HTTP/REST Data APIs

October 25, 2015Dan Yoder

Data-oriented API frameworks, like Relay and Falcor, are trying to solve problems for which HTTP APIs appear, even to experienced developers and architects, to be poorly suited. Let’s put aside spurious claims about HTTP and REST, and explore these concerns.

The most obvious difficulty is dealing with ad hoc queries. Semantically, a query ought to be a GET request. But HTTP caching relies first and foremost on the URL for caching. And mapping the semantics of a sufficiently rich query language into a URL seems both contrary to the notion of opaque URLs (and thus REST) and just plain awkward. We can, of course, use POST and send the query in the body of a request, but we lose the benefits of HTTP caching in the process. (You can, in certain circumstances, cache POST responses, but that won’t help us here.) At first glance, then, if we want ad hoc queries with cacheable responses it appears we cannot rely on HTTP.

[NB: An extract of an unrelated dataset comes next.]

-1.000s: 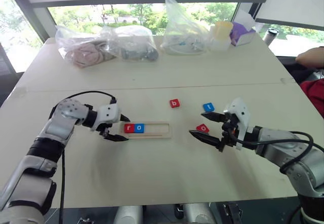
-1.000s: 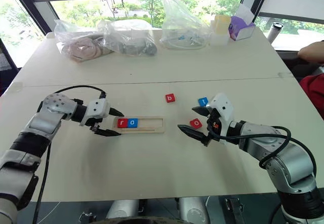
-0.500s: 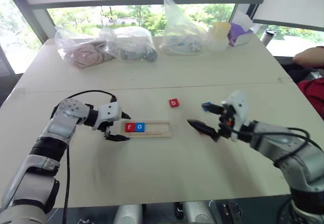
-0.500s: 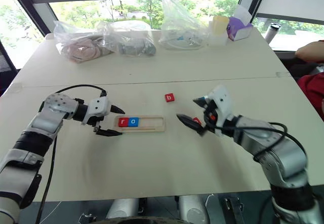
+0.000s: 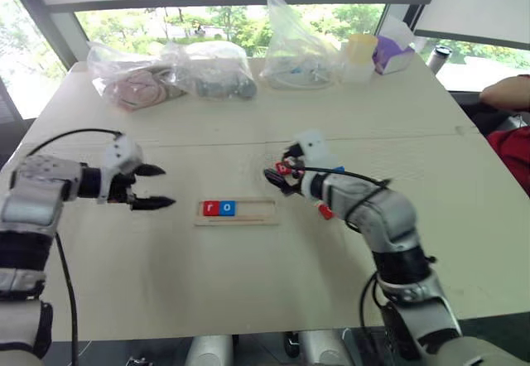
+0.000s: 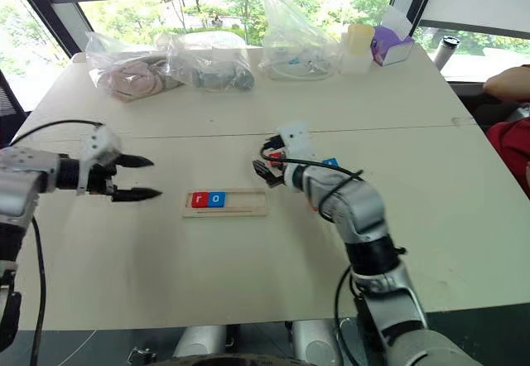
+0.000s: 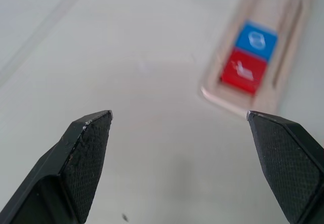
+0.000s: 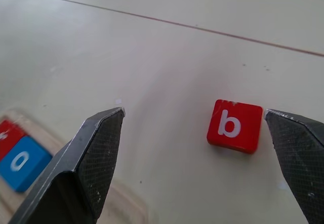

Let’s try a little harder, though.

Query Resources

Databases allow you to compile a query before running it. Let’s borrow this idea and adapt it to our needs. We’ll introduce a new kind of resource, a query resource. A query resource encapsulates a query. As before, we can send a POST request with the query in the body. This will create a new query resource. The location header in the response will be its URL.

Request

POST <query-url>
<query-body>

Response

201 CREATED
location: <query-resource-url>

To “run” the query, we simply GET the query resource.

Request

GET <query-resource-url>

Since we’re now using GET requests to run the query, we can fully utilize HTTP caching.

Response

200 OK
etag: <query-result-etag>
cache-control: max-age <query-result-max-age>
<query-result-body>

Of course, the drawback is that we have two round trips. One to create the query resource, and one to actually run it. Consequently, it’s tempting to discard this approach. However, as it turns out, we rarely need to make two round trips.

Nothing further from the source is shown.